Sesletim bozukluğunun konuşurken kullanılan lisan, dişler, damak, küçük lisan, çene üzere organların olması gerektiği biçimde sistemli olarak birbirini takip eden hareketleri gerçekleştirememesi niçiniyle ortaya çıktığını tabir eden Dündar, “Bu durum yanlış öğrenme, yapısal bozukluklar, işitme pürüzü, yarık dudak-damak ve ağız-yüz anomalileri, ortodontik anomaliler, işitme kaybı, zihin manisi, nörolojik kökenli bozukluklar üzere niçinlerle ortaya çıkabiliyor.” dedi.

Konuşurken anlaşılırlığına dikkat edilmeli

Beklenilen konuşma anlaşılırlığının 2 yaşında yüzde 50, 3 yaşında yüzde 75 ve 4 yaşında ise yüzde 100 formunda olması gerektiğini vurgulayan Lisan ve Konuşma Terapisti Hazel Ezgi Dündar, “Bu oranları düşünürken ebeveynler tarafınca değil etraftakiler tarafınca anlaşılıyor olma durumunu dikkate almalıyız. Çocuğumuzun anlaşılırlığı bu hudutların altında kalıyor ise bir uzman tarafınca değerlendirilmeli ve uygun terapi sürecine başlanmalı. Terapi sürecine girildiğinde sesletim bozukluğu terapileri öteki lisan ve konuşma bozuklukları ortasında en çok randıman alınan terapilerdendir.” diye konuştu.

Birinci kademede yinelarla pekiştirme yapılıyor

Sesletim bozukluğu terapilerinde amaç sesin hakikat üretimi için kullanılması gereken organların yanlışsız biçimde konumlanması ve beklenen hareketlerin yapılmasının sağlandığını belirten Dündar, “Bu durum işitsel, görsel, dokunsal ipuçlarıyla ya da yardımcı malzemelerle sağlanabilir. Hedeflenen ses bu yolla üretilip yenidenlarla pekiştirildikten daha sonraki evrede ise bu sesin sözcük ve cümle ortasında yanlışsız kullanması pekiştiriliyor. Son olarak ise edinilen sesin günlük konuşma ortasında genellenmesi sağlanıyor.” dedi.

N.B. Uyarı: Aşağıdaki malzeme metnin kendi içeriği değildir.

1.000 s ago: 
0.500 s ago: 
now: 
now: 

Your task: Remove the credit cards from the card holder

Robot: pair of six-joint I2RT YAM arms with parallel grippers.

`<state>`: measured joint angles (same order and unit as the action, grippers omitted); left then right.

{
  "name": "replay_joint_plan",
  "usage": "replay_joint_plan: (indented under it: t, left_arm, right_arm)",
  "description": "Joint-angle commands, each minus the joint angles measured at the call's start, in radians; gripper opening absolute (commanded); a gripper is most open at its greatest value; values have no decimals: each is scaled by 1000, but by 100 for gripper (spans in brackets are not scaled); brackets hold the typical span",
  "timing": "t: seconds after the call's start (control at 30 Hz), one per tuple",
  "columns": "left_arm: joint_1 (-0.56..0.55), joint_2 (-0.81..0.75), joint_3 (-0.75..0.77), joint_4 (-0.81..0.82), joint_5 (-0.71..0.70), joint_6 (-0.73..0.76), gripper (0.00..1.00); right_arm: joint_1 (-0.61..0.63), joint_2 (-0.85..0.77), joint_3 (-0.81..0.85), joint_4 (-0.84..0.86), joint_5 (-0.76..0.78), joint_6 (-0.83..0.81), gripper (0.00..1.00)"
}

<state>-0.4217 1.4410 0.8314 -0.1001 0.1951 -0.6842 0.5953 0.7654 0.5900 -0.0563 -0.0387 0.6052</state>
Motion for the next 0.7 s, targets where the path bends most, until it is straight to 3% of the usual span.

Uyararak düzeltmek yerine model olunmalı

Lisan ve Konuşma Terapisti Hazel Ezgi Dündar, ‘Ebeveynlerin burada birinci vakit içinderda yapması gereken ne kadar şirin gelse de çocuğun yanılgılı üretimlerini pekiştirmemek olmalı’ diyerek kelamlarını şöyleki tamamladı:

“Örneğin çocuğumuz “arı” yerine “ayı” diyorsa, bu durumda sıklıkla aileler de gelişebilecek diyalogların daha eğlenceli gelmesi sebebiyle çocuğun yanlışlı üretimini taklit edebilir ya da çocuk bu üretimi yaptığında eğlendiklerini çocuğa göstererek bu yanlışlı üretimi pekiştirebilirler. Bunun yerine çocuğun yanılgılı üretiminin çabucak gerisinden “Aa evet bu bir arı” üzere bir kullanımla sözcüğün gerçek haline model olunmalı. Bu noktada model olmak ile çocuğu devamlı düzeltmeye zorlamak karıştırılmamalı. Sesi hakikat biçimde edinmemiş bir çocuğu uyararak yıpratmak yerine gelecek senelerda daha büyük meselelere niye olabilecek bu bozukluğun hakikat tahliline ulaşmak için uzman dayanağına başvurulması gerekiyor.”